→ Material to process
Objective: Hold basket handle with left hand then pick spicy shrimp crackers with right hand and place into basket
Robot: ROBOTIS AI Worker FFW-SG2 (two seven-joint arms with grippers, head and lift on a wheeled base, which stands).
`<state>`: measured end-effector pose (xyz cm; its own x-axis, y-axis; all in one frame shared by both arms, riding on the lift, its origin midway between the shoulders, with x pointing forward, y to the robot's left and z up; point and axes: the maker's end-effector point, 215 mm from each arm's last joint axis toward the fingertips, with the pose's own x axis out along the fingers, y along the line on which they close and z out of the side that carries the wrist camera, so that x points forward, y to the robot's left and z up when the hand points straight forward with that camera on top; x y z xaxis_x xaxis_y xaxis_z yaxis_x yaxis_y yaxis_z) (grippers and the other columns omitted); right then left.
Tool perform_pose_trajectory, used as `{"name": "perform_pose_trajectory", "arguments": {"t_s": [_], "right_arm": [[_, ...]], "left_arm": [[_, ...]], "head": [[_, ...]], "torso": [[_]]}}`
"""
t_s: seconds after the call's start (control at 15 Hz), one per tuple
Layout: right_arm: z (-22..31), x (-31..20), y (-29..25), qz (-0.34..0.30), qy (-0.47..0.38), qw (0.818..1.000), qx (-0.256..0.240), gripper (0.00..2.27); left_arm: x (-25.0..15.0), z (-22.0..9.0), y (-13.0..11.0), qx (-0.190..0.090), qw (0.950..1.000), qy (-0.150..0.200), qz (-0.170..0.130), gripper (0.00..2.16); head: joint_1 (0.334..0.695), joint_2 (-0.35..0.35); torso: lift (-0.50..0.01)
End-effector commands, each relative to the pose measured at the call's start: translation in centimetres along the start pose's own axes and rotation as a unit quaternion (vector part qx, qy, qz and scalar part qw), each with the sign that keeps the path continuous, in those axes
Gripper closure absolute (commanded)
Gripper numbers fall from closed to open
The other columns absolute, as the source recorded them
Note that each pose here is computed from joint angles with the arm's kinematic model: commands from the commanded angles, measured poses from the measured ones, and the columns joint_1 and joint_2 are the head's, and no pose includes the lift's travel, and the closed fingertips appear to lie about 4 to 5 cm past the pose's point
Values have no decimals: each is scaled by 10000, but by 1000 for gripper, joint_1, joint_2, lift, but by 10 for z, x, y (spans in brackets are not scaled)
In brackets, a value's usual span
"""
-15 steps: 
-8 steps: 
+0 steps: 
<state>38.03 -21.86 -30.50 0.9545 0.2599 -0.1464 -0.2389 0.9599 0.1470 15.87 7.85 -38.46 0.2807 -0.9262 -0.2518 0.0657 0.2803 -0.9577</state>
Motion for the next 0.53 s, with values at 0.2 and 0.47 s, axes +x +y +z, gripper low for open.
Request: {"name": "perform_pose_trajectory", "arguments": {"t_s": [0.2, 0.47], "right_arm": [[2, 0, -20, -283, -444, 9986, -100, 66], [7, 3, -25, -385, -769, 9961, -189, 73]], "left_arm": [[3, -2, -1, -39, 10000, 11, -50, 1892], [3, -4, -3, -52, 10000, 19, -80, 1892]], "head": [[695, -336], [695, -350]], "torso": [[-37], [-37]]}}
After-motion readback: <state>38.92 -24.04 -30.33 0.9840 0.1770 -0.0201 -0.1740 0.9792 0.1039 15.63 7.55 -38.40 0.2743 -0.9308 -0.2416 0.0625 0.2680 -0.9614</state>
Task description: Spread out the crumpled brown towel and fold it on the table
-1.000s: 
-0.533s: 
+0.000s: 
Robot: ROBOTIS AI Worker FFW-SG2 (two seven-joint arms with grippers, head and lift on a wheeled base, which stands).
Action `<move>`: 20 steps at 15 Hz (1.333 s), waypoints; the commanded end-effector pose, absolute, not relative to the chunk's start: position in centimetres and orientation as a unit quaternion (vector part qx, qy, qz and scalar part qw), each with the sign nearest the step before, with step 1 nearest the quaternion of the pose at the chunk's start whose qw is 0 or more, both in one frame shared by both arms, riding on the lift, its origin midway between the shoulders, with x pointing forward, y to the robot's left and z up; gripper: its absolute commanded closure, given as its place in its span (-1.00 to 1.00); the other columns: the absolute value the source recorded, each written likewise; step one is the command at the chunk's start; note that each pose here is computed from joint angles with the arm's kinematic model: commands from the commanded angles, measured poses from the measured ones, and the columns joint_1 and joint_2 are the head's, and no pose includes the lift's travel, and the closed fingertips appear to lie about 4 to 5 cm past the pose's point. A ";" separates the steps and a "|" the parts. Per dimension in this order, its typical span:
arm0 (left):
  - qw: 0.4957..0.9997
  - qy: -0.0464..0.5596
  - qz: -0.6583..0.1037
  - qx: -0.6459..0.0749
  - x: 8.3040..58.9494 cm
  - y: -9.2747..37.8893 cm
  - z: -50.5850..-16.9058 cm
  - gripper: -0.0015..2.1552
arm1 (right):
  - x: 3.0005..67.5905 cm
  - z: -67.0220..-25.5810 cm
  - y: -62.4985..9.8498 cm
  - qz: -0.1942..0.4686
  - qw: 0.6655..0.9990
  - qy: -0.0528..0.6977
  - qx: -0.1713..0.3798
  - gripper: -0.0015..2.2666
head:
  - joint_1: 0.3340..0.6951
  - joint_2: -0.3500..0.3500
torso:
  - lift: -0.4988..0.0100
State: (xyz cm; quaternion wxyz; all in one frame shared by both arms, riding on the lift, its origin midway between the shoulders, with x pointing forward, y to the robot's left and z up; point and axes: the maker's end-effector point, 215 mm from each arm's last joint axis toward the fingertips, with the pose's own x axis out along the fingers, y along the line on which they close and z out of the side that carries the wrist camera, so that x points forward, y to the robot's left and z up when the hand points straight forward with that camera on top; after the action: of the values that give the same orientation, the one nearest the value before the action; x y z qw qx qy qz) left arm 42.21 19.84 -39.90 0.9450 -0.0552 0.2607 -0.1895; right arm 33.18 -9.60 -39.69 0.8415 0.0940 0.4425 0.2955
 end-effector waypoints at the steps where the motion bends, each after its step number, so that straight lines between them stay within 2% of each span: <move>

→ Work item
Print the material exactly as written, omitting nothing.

→ Result of the exercise
Objective: Hold basket handle with left hand then pick spicy shrimp crackers with right hand and place into basket
Robot: ROBOTIS AI Worker FFW-SG2 (two seven-joint arms with grippers, head and lift on a wheeled base, which stands).
`<state>`: measured end-effector pose (xyz cm; its own x-axis, y-axis; all in one frame shared by both arms, riding on the lift, its origin midway between the shoulders, with x pointing forward, y to the robot's left and z up; point and axes: the maker's end-effector point, 215 mm from each arm's last joint axis toward the fingertips, with the pose's own x axis out along the fingers, y along the line on which they close and z out of the side that carries the wrist camera, so that x points forward, y to the robot's left and z up when the hand points straight forward with that camera on top; x y z xaxis_x xaxis_y xaxis_z yaxis_x yaxis_y yaxis_z) (grippers and the other columns omitted); right then left.
Tool perform_pose_trajectory, used as `{"name": "perform_pose_trajectory", "arguments": {"t_s": [_], "right_arm": [[_, ...]], "left_arm": [[_, ...]], "head": [[_, ...]], "torso": [[_]]}}`
"""
t_s: seconds after the call's start (control at 15 Hz), one per tuple
Layout: right_arm: z (-22..31), x (-31..20), y (-29..25), qz (-0.34..0.30), qy (-0.47..0.38), qw (0.818..1.000), qx (-0.256..0.240), gripper (0.00..2.27); left_arm: x (-25.0..15.0), z (-22.0..9.0), y (-13.0..11.0), qx (-0.190..0.090), qw (0.950..1.000), qy (-0.150..0.200), qz (-0.170..0.130), gripper (0.00..2.16); head: joint_1 (0.334..0.695), joint_2 (-0.35..0.35); torso: lift (-0.50..0.01)
End-effector commands, each relative to the pose measured at the call's start: translation in centimetres along the start pose's own axes and rotation as a unit quaternion (vector part qx, qy, qz and scalar part qw), each with the sign that keeps the path continuous, in those axes
Gripper closure absolute (commanded)
Gripper numbers fall from closed to open
The other columns absolute, as the source recorded them
Note that each pose here is computed from joint angles with the arm's kinematic model: commands from the commanded angles, measured poses from the measured ones, and the columns joint_1 and joint_2 are the head's, and no pose includes the lift's travel, and the closed fingertips appear to lie about 4 to 5 cm past the pose's point
Values have no decimals: each is scaled by 10000, but by 1000 for gripper, joint_1, joint_2, lift, but by 10 for z, x, y (spans in brackets are not scaled)
In brackets, a value's usual span
"""
-15 steps: 
-8 steps: 
+0 steps: 
<state>38.03 -21.86 -30.50 0.9545 0.2599 -0.1464 -0.2389 0.9599 0.1470 15.87 7.85 -38.46 0.2807 -0.9262 -0.2518 0.0657 0.2803 -0.9577</state>
Motion for the next 0.53 s, with values at 0.2 and 0.47 s, axes +x +y +z, gripper low for open.
Request: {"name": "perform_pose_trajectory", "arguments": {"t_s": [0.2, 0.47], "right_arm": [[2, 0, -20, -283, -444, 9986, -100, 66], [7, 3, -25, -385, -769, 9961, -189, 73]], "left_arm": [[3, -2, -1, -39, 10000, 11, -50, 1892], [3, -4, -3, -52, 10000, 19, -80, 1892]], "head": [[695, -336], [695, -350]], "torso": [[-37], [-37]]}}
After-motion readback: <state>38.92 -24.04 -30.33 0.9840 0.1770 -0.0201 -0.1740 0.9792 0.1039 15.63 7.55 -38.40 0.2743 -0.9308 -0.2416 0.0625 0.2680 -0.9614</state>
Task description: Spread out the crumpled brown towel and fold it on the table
-1.000s: 
-0.533s: 
+0.000s: 
Robot: ROBOTIS AI Worker FFW-SG2 (two seven-joint arms with grippers, head and lift on a wheeled base, which stands).
Action `<move>`: 20 steps at 15 Hz (1.333 s), waypoints; the commanded end-effector pose, absolute, not relative to the chunk's start: position in centimetres and orientation as a unit quaternion (vector part qx, qy, qz and scalar part qw), each with the sign nearest the step before, with step 1 nearest the quaternion of the pose at the chunk's start whose qw is 0 or more, both in one frame shared by both arms, riding on the lift, its origin midway between the shoulders, with x pointing forward, y to the robot's left and z up; gripper: its absolute commanded closure, given as its place in its span (-1.00 to 1.00); the other columns: the absolute value the source recorded, each written likewise; step one is the command at the chunk's start; note that each pose here is computed from joint angles with the arm's kinematic model: commands from the commanded angles, measured poses from the measured ones, and the columns joint_1 and joint_2 are the head's, and no pose includes the lift's travel, and the closed fingertips appear to lie about 4 to 5 cm past the pose's point. A ";" separates the steps and a "|" the parts. Per dimension in this order, its typical span:
arm0 (left):
  - qw: 0.4957..0.9997
  - qy: -0.0464..0.5596
  - qz: -0.6583..0.1037
  - qx: -0.6459..0.0749
  - x: 8.3040..58.9494 cm
  - y: -9.2747..37.8893 cm
  - z: -50.5850..-16.9058 cm
  - gripper: -0.0015..2.1552
arm1 (right):
  - x: 3.0005..67.5905 cm
  - z: -67.0220..-25.5810 cm
  - y: -62.4985..9.8498 cm
  - qz: -0.1942..0.4686
  - qw: 0.6655..0.9990
  - qy: -0.0528..0.6977
  - qx: -0.1713..0.3798
  - gripper: -0.0015..2.2666
head:
  - joint_1: 0.3340..0.6951
  - joint_2: -0.3500..0.3500
torso:
  - lift: -0.4988..0.0100
State: (xyz cm; quaternion wxyz; all in one frame shared by both arms, riding on the lift, its origin midway between the shoulders, with x pointing forward, y to the robot's left and z up; point and axes: the maker's end-effector point, 215 mm from each arm's last joint axis toward the fingertips, with the pose's own x axis out along the fingers, y along the line on which they close and z out of the side that carries the wrist camera, so that x points forward, y to the robot's left and z up when the hand points straight forward with that camera on top; after the action: of the values that give the same orientation, the one nearest the value before the action; x y z qw qx qy qz) left arm 42.21 19.84 -39.90 0.9450 -0.0552 0.2607 -0.1895; right arm 33.18 -9.60 -39.69 0.8415 0.0940 0.4425 0.2955
 end-effector waypoints at the steps where the motion bends, each after its step number, so that straight lines between them stay within 2% of each span: <move>

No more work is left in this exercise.